### The task
Check each line of the material for "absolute" and report how many lines have it, with nothing added.
---------- Available data ----------
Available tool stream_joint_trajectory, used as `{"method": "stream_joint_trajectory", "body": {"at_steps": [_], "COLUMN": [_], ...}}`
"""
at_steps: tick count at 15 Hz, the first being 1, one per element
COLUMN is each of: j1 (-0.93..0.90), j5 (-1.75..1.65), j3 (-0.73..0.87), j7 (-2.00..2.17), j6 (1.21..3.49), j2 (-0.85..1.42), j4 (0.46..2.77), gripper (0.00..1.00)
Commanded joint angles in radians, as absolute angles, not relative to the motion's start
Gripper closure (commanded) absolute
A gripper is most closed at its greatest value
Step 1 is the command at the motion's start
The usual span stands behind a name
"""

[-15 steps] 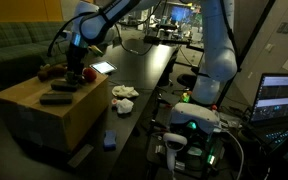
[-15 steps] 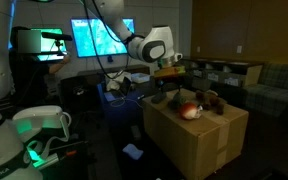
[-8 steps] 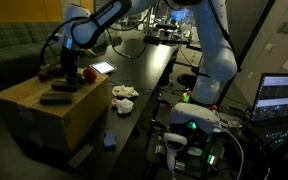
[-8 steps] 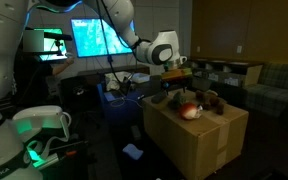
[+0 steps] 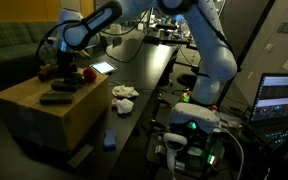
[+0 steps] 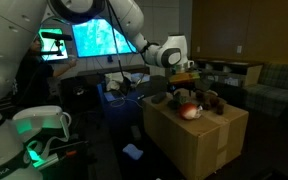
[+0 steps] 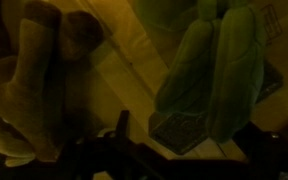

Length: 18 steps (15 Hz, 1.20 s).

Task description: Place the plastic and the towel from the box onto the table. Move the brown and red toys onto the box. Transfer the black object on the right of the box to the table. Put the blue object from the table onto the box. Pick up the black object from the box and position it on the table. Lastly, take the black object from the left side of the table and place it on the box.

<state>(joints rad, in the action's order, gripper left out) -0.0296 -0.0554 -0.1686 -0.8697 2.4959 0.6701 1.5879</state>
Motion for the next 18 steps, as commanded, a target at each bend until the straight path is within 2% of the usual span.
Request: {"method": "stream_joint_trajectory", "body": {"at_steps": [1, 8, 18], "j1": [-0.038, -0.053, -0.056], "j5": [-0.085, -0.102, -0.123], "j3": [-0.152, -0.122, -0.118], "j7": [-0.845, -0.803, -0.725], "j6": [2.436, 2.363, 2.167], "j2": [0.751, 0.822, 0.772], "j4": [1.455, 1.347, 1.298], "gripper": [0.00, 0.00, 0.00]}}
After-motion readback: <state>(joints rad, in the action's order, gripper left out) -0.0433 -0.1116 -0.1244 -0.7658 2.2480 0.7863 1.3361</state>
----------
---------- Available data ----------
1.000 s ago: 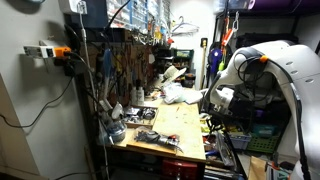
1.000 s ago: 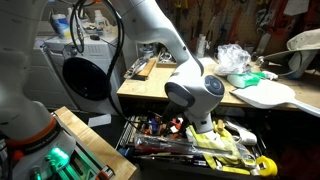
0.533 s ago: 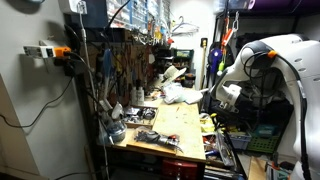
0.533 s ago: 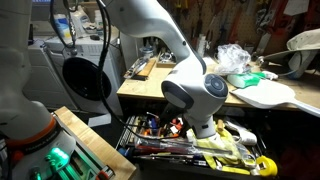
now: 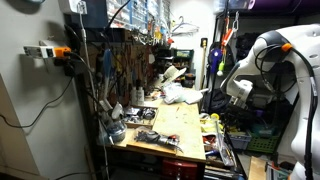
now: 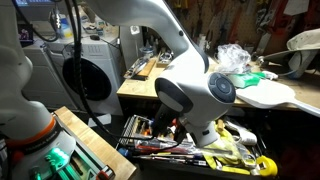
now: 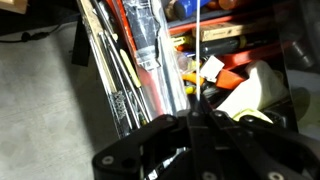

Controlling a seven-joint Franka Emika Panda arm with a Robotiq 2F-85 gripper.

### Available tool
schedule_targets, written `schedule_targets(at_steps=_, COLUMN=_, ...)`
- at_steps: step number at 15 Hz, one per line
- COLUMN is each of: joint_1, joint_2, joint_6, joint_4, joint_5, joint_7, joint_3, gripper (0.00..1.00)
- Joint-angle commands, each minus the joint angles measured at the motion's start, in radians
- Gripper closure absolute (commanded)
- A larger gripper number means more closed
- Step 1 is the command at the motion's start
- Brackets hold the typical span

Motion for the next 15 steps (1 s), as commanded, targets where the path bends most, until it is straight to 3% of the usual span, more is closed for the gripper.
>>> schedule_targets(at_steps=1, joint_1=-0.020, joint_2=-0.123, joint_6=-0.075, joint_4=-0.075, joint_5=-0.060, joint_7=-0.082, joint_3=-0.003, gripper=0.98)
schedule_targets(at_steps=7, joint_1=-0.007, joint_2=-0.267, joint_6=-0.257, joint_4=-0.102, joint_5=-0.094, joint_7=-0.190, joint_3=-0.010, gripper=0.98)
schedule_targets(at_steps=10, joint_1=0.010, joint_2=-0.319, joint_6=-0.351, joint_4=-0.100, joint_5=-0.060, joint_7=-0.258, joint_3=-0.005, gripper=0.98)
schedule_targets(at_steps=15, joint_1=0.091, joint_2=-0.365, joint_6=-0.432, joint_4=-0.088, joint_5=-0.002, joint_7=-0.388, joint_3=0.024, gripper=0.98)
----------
### Solved problem
3